Getting certificate chain with Python 3.3 SSL module
Thanks to the contributing answer by Aleksi, I found a bug/feature request that already requested this very thing: http://bugs.python.org/issue18233. Though the changes haven't been finalized, yet, they do have a patch that makes this available:
This is the test code which I've stolen from some forgotten source and reassembled:
import socket
from ssl import wrap_socket, CERT_NONE, PROTOCOL_SSLv23
from ssl import SSLContext # Modern SSL?
from ssl import HAS_SNI # Has SNI?
from pprint import pprint
def ssl_wrap_socket(sock, keyfile=None, certfile=None, cert_reqs=None,
ca_certs=None, server_hostname=None,
ssl_version=None):
context = SSLContext(ssl_version)
context.verify_mode = cert_reqs
if ca_certs:
try:
context.load_verify_locations(ca_certs)
# Py32 raises IOError
# Py33 raises FileNotFoundError
except Exception as e: # Reraise as SSLError
raise SSLError(e)
if certfile:
# FIXME: This block needs a test.
context.load_cert_chain(certfile, keyfile)

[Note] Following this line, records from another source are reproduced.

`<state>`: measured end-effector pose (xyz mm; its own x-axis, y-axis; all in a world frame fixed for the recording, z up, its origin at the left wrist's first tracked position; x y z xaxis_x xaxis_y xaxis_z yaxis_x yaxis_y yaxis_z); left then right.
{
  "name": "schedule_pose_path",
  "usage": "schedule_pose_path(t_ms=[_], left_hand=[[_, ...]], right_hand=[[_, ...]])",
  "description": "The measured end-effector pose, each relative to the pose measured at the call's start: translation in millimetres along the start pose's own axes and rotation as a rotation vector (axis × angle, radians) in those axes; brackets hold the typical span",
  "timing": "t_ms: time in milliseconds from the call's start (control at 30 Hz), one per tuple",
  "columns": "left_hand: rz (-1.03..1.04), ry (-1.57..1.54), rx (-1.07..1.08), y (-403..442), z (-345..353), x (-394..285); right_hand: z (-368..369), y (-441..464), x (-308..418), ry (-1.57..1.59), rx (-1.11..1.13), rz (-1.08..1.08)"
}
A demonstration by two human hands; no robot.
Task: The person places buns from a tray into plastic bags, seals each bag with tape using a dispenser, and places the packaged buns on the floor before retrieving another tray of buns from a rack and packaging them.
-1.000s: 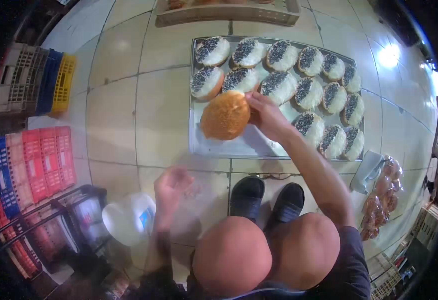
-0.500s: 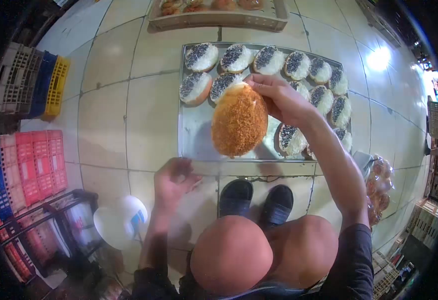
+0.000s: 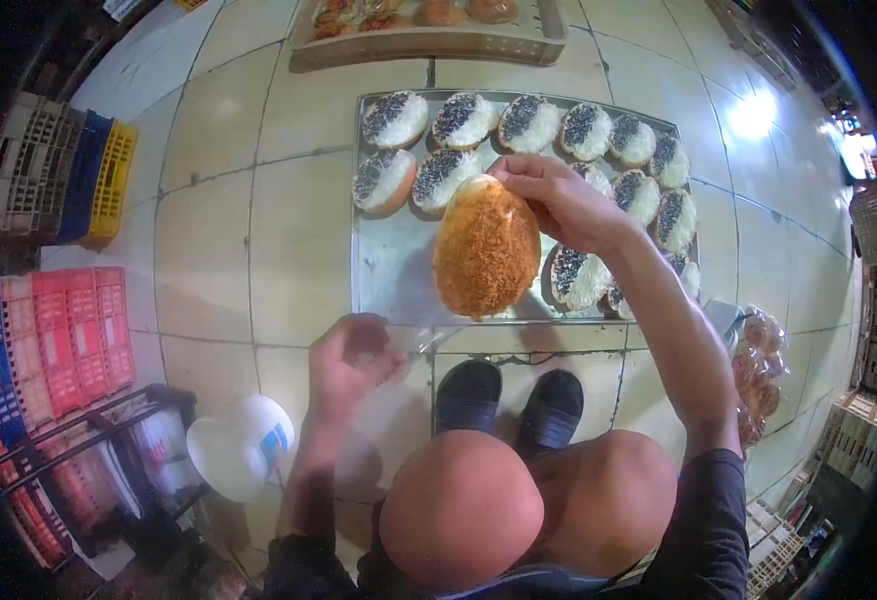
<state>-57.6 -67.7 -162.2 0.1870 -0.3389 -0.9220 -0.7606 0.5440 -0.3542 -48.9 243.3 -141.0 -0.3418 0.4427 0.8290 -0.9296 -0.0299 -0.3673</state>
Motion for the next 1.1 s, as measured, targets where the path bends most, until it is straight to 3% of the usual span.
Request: schedule_pose_path(t_ms=[167, 367, 533, 667, 833, 1100], left_hand=[[0.146, 0.115, 0.042, 1.4, 5.4, -14.1], [0.204, 0.006, 0.117, -0.3, 11.3, -25.4], [0.174, -0.03, 0.149, 0.2, 9.2, -30.0], [0.034, -0.072, 0.109, 1.1, 5.6, -24.6], [-0.025, 0.081, 0.034, 7.6, 7.7, -25.4], [-0.017, 0.035, 0.048, 9.0, 7.4, -12.9]], right_hand=[[7.4, 3.4, 6.1, -0.002, 0.018, -0.012], [1.5, 17.5, 8.3, -0.059, 0.028, -0.009], [8.2, 22.1, 16.2, -0.039, 0.05, -0.037], [15.0, 23.9, 17.3, -0.04, 0.156, 0.004], [20.6, 24.3, 6.6, 0.091, 0.085, 0.029], [14.0, 24.9, -0.8, 0.141, 0.075, 0.054]])
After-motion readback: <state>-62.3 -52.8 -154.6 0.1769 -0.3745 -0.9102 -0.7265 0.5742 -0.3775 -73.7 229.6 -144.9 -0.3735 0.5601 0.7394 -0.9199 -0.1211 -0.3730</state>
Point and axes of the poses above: each hand's wrist, its own y-axis towards the middle knuckle, its own z-axis out of the palm, x = y × z, the point moved 6 cm from there along y, towards the middle knuckle, and after that the axes turned 8 degrees about y, right-handed, at the moved point
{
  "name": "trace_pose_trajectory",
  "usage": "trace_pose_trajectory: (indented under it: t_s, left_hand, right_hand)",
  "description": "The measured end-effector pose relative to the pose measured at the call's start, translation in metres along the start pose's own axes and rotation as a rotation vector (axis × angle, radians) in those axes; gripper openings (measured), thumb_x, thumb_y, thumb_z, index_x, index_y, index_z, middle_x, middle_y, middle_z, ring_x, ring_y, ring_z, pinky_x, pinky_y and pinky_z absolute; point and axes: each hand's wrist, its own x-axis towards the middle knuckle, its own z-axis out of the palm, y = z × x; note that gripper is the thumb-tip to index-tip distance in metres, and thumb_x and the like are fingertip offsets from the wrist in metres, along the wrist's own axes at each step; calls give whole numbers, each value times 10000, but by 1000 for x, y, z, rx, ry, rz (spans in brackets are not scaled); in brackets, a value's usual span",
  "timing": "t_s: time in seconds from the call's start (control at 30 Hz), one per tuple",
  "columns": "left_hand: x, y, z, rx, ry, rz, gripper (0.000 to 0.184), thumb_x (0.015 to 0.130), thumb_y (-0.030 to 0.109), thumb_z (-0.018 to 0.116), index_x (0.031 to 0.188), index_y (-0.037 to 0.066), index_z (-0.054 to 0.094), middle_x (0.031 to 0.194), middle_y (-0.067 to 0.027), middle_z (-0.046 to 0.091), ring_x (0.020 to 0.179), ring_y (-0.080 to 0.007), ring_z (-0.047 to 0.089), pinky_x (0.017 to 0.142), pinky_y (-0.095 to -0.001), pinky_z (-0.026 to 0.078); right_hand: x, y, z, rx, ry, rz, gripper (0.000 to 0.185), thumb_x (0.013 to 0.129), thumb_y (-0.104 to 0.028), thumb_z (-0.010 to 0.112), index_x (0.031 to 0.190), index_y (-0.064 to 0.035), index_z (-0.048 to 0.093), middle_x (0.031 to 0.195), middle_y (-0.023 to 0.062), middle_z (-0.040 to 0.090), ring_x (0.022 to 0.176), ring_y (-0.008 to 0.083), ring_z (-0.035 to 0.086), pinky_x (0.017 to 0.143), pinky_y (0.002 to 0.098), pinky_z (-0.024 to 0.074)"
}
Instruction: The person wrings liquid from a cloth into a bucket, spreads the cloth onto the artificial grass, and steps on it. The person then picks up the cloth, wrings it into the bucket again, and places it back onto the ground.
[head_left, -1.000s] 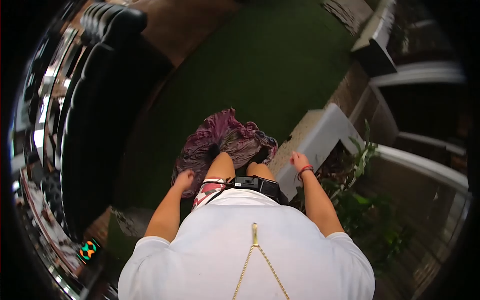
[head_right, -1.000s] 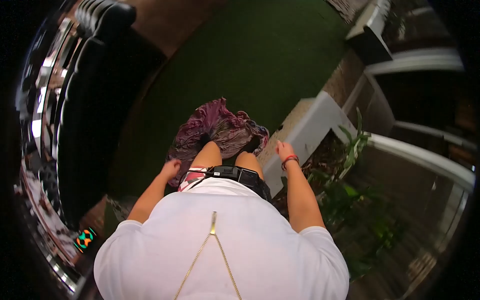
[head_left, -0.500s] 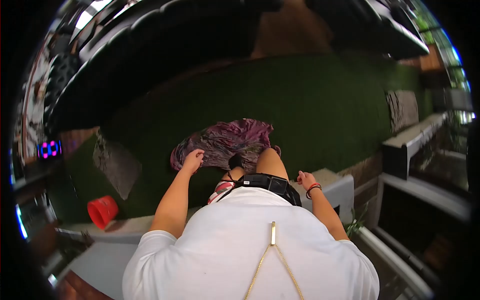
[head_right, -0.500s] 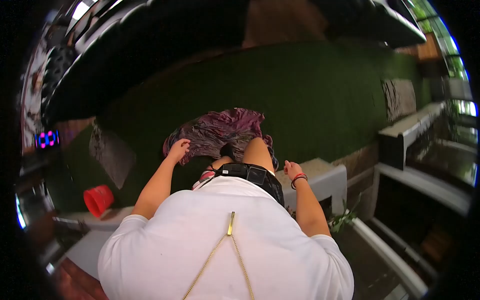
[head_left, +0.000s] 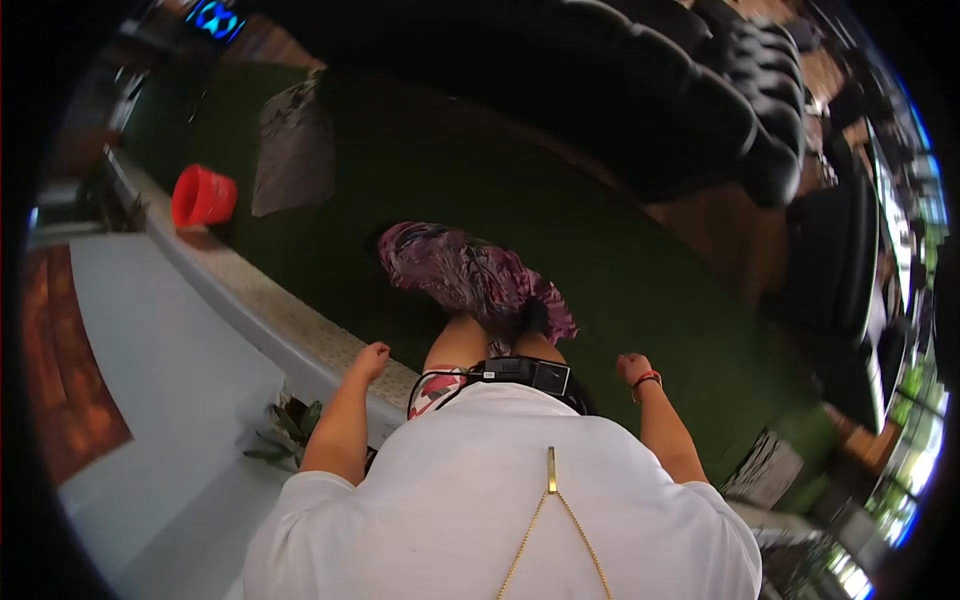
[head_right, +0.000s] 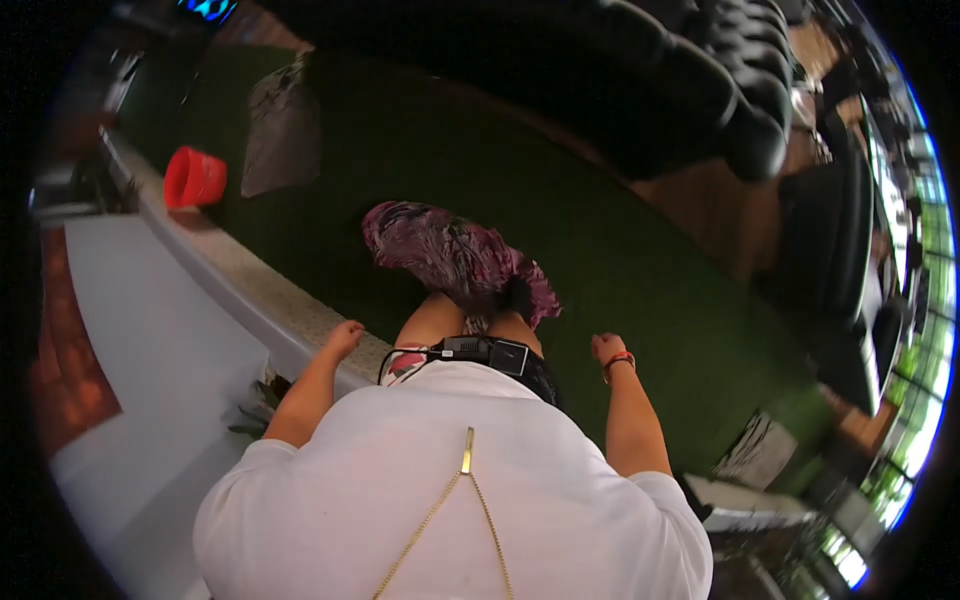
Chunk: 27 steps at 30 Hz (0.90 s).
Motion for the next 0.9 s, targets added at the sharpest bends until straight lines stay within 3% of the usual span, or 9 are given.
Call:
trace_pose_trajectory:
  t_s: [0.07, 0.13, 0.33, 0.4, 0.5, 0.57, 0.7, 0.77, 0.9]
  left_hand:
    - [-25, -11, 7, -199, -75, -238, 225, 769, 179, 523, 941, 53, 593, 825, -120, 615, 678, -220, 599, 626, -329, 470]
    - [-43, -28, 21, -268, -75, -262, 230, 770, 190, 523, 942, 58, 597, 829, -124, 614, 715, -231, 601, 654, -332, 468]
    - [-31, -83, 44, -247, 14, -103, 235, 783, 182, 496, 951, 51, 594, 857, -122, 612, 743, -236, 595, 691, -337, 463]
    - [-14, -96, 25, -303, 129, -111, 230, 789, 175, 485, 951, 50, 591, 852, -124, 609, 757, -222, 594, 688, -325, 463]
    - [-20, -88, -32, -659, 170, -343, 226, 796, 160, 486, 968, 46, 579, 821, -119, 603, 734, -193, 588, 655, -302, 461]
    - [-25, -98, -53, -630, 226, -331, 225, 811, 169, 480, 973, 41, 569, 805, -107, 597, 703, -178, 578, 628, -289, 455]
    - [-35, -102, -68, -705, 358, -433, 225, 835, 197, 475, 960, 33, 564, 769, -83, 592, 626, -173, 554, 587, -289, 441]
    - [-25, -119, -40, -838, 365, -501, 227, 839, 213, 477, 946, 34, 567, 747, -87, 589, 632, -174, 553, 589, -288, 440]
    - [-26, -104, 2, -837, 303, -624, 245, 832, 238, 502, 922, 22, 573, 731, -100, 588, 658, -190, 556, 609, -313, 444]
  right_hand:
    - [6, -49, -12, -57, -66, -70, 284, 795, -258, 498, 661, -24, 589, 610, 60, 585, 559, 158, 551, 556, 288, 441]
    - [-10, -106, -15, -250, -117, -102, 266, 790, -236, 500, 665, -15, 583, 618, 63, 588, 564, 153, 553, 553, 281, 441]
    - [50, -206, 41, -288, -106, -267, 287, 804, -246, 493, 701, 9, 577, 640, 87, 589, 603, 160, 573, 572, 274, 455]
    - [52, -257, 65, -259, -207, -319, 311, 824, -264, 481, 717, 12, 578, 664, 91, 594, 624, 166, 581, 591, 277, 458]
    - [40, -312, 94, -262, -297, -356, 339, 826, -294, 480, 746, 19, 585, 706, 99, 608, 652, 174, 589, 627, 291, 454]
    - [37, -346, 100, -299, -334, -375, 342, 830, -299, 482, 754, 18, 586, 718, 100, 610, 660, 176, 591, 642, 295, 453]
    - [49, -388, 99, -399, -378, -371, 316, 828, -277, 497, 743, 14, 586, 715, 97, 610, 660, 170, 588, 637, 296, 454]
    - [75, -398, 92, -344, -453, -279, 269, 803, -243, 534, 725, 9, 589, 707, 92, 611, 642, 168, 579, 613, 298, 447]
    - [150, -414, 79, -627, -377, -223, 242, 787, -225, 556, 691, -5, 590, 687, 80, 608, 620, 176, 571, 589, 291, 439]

if HAS_SNI: # Platform-specific: OpenSSL with enabled SNI
return (context, context.wrap_socket(sock, server_hostname=server_hostname))
return (context, context.wrap_socket(sock))
hostname = 'www.google.com'
print("Hostname: %s" % (hostname))
s = socket.socket(socket.AF_INET, socket.SOCK_STREAM)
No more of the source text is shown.